基于 XGBoost 的基因静态数据调控网络推断方法
XGBoost-Based Gene Network Inference Method for Steady-State Data
-
摘要: 对于静态基因表达数据来说, 推断基因调控网络仍是系统生物学中的一个挑战——存在大量识别难度高的直接或间接调控关系, 而传统方法的准确性和可靠性还有待进一步提高。为此, 该文提出一种基于 Boosting 集成模型的方法(XGBoost), 应用随机化和正则化来解决模型过拟合问题, 同时针对建模所得权重不一致的问题, 对初始权重增加归一化和统计学方法处理。最终, 采用 DREAM5挑战的基准数据集对所提出方法进行性能验证。实验结果表明, XGBoost 比现有其他方法获得更好的性能:在 in-silico 生成的模拟数据集中, 接受者操作特征曲线面积(AUPR)和正确率-召回率曲线面积(AUROC)两个评估指标均显著优于现有方法;在 E.coli 和 S.cerevisiae 两种生物的真实实验数据中, AUROC 指标均高于现有最优方法。

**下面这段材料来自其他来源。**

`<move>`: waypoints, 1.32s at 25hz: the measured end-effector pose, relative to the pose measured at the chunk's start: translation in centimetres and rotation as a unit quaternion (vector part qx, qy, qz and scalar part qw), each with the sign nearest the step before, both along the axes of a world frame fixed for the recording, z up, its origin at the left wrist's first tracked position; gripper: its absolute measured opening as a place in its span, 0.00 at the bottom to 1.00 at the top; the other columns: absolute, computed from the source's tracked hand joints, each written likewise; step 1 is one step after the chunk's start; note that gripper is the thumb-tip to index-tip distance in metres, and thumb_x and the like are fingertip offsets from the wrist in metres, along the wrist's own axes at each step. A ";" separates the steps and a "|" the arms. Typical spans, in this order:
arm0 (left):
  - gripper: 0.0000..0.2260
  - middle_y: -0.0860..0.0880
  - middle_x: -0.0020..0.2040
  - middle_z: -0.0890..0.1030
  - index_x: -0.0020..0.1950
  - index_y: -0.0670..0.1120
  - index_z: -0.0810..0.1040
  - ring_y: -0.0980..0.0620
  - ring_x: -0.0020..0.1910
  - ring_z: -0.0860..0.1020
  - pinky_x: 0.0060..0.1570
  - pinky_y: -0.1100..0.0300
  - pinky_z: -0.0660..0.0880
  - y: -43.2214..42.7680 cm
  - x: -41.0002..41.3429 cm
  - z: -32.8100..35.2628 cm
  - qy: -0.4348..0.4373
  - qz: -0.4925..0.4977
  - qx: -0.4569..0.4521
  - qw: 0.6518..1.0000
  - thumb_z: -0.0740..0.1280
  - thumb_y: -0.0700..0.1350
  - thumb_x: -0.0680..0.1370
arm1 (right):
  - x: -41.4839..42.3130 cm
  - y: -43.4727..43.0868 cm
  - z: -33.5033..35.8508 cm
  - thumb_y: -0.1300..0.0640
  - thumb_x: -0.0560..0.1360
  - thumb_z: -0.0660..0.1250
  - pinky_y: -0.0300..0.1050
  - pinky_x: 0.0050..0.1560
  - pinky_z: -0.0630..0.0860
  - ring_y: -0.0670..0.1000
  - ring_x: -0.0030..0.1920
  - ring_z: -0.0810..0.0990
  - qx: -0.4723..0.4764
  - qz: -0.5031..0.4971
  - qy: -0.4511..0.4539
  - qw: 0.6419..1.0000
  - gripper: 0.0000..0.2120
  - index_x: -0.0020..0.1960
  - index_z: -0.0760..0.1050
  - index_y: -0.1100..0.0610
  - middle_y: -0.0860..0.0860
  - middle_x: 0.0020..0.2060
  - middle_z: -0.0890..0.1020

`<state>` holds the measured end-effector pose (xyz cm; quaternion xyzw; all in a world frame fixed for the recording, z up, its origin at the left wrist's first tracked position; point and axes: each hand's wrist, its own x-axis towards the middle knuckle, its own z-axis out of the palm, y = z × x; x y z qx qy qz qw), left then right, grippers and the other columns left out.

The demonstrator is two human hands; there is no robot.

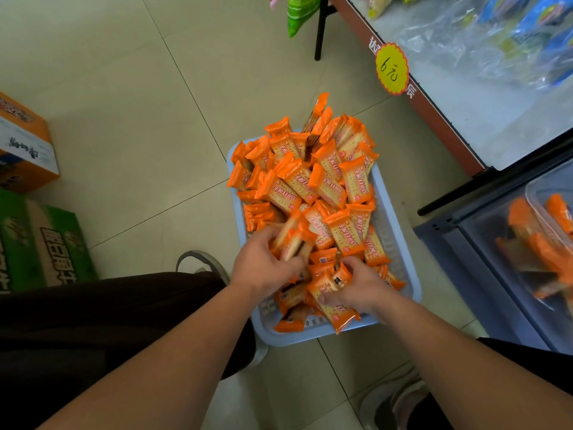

Abstract: Inferring gene regulatory networks (GRNs) from steady gene expression data remains a challenge in systems biology. There are a large number of potential direct or indirect regulatory relationships that are difficult to be identified by traditional methods. To address this issue, we propose a new method based on boosting integrated model, and apply randomization and regularization to solve the model over fitting problem. For the inconsistent weights from different subproblems, we integrate normalization and statistical methods to deal with the initial weights. Using the benchmark datasets from DREAM5 challenges, it shows that our method achieves better performance than other state-of-the-art methods. In the simulated data set generated by in-silico, the two evaluation indicators of area under precision-recall curves (AUPR) and area under receiver operating characteristic (AUROC) are significantly better than existing methods, and the accuracy is higher in the real experimental data of two organisms, E.coli and S.cerevisiae. Especially for AUROC, the indicators are higher than the existing best methods.